Scan the listing below for "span", then report every line that has it.

* * * * *

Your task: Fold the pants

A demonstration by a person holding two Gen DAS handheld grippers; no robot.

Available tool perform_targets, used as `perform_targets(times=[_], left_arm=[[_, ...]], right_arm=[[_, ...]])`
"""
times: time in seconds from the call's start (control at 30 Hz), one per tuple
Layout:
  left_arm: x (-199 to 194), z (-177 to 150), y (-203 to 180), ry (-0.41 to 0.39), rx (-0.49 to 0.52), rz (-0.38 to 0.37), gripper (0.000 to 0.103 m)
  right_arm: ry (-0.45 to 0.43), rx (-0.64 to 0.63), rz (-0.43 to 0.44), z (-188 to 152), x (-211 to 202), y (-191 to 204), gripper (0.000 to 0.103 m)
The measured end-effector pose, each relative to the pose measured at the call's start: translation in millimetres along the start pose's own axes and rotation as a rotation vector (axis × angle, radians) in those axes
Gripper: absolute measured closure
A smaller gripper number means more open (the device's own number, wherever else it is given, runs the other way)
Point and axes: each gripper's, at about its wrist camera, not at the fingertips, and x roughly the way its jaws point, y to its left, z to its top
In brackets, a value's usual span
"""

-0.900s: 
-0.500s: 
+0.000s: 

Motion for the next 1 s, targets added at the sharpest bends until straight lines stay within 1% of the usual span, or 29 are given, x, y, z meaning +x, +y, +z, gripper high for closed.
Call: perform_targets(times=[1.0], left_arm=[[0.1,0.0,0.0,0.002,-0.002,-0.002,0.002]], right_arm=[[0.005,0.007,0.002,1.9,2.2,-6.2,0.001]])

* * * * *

=== Your solution ===
In brackets, a value's usual span
Motion for the next 1 s, targets added at the sharpest bends until straight lines stay within 1% of the usual span, or 29 are given, x, y, z meaning +x, +y, +z, gripper high for closed.

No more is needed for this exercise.